Книга 2. Крушение (Еленин) - страница 299

Статья для «Общего дела» до сих пор не переписана. Да и что в ней толку? Лучшая идея — направить обращение в адрес Генуэзской конференции. возможно, там она станет достоянием гласности мировой общественности.


Три дня назад, вечером, подвергся нападению возле дома. Злоумышленников не заметил: напали сзади, было темно, удар по голове чудесным образом не отправил меня к праотцам, — его, видимо, смягчила фетровая шляпа. Пришел в себя на рассвете. Украдены деньги. В комнате произведен форменный погром. Более всего жалею теплое пальто, купленное загодя на распродаже... Сильные головные боли. Мысли путаются...

Не могу находиться дома: кажется, головная боль, усиливается, становится нестерпимой. Весь день брожу без цели и устали по Парижу. И только мысль: два состояния осталось мне переживать в старости — одинокую нищету и позор. Позор оттого, что ношу ту же фамилию, что Леонид Шабеко, о котором, как о крупном коммерсанте, пишут с уважением даже французские газеты... Человек за слою короткую жизнь проживает несколько жизней. Зачем? Ведь каждая — это сумасшествие... Еда — это хлеб... Дождь — холод... Духовная пустота — страдание. О боже! За что?..

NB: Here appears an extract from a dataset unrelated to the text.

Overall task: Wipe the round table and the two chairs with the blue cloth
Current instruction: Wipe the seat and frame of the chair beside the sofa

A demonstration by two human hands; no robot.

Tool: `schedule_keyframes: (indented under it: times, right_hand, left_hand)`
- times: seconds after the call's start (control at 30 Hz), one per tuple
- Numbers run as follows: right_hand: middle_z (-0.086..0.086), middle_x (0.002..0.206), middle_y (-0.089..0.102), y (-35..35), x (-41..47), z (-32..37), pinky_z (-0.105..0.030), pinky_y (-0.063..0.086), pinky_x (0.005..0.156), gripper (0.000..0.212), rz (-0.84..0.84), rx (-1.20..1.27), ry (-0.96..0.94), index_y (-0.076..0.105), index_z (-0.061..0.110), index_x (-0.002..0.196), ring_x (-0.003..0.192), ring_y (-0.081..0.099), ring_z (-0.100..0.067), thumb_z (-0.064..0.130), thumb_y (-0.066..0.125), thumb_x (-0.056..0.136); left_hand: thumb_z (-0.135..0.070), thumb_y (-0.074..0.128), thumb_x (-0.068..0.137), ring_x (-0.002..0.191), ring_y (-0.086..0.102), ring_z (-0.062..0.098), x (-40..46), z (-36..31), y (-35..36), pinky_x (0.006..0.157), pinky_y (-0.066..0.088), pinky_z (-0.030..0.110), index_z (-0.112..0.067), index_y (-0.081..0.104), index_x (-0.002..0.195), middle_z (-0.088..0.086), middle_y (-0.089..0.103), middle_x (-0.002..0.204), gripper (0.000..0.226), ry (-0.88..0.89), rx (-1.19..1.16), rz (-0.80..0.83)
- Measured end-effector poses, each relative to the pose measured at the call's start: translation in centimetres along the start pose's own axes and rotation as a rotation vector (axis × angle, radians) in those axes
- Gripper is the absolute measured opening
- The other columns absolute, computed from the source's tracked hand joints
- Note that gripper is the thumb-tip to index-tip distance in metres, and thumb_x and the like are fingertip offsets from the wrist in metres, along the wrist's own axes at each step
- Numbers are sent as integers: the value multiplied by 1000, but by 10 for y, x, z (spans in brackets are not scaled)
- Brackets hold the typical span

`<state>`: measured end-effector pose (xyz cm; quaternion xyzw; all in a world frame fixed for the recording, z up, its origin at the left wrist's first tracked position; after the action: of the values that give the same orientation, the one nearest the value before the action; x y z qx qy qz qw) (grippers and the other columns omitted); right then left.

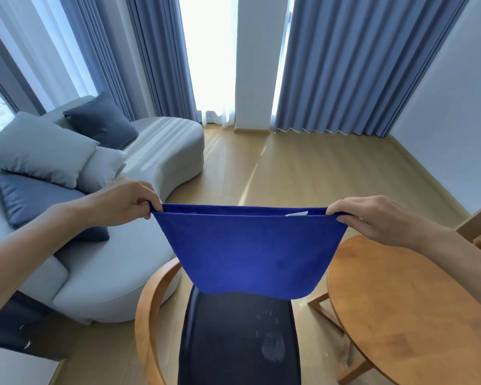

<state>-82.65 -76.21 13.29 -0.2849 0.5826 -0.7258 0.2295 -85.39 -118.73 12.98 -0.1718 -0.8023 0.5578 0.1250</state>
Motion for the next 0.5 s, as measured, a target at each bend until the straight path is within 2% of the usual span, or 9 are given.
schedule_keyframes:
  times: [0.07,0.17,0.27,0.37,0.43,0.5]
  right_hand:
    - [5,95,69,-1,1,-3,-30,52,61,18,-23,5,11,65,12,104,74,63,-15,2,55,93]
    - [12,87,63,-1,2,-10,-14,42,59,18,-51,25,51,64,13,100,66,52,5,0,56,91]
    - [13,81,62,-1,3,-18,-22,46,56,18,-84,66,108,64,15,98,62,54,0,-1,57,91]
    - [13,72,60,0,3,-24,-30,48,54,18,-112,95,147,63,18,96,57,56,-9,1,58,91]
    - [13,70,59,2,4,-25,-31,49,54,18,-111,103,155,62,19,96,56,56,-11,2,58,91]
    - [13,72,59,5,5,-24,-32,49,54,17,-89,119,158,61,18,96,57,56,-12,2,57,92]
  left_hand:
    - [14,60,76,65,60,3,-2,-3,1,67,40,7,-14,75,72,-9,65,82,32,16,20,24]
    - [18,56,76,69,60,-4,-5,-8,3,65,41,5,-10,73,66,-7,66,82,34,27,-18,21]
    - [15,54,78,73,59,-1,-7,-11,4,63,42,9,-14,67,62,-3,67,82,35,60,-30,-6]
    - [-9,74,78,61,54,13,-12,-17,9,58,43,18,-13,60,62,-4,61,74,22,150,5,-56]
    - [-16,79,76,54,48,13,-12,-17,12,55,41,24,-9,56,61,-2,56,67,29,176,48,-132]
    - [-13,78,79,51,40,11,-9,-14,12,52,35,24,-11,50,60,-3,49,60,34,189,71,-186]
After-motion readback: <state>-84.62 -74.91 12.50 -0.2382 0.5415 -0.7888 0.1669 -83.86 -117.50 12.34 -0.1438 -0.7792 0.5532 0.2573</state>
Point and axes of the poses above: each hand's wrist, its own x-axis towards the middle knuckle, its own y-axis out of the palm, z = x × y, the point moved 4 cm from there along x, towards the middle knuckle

Под дождем ночами ходят люди... Люди-чудаки... По городу бродят, чудаки... Реклама. Повсюду реклама. Она как солнце... Скоро наступит день, когда солнце погаснет. Останется реклама. Она заменит людям газеты, книги. И слова... Люда перестанут здороваться, говорить друг с другом... Если квадрат сжимать со всех сторон, получится круг. А если раздувать круг, накачивая его? Водородом либо гелием?.. Обре-ме-ни-тель-но. Все? Все! Все мне обременительно. Ab ovo... ovo... Abovo... Ab ovo![44]История как наука не имеет абсолютно никакого смысла...

Где я? Что со мной? Сплю я или тяжело болен?.. И почему так болит голова?.. Надо идти? Или позвать людей на помощь? А если я уже мертв? И это кружится надо мной, опускаясь, потолок склепа... Да, мы все уже давно мертвецы.

Смилуйся, боже! Сохрани мне ясность хоть на пятнадцать, хоть на десять минут...

Человек может жить без еды, питья, без одежды. Оказывается, человек может жить и без родины — бесправным рабом. Его можно купить, как вещь. И заставить даже убивать себе подобных. Но пока человек способен думать, он остается человеком. Если человек теряет и это — жить не стоит...»


Утром, привлеченный сильным запахом газа, сосед русского чудака, студент-алжирец, вызвал консьержа, и вдвоем они взломали дверь.

Казалось, профессор Шабеко спит в кресле у стола. Перед ним лежал раскрытый дневник, а поверх — записка большими неровными, точно подпрыгивающими буквами. «Господа Врангели, Милюковы, Марковы, Романовы! Ухожу от вашей бездарности» — было написано там по-русски и по-французски.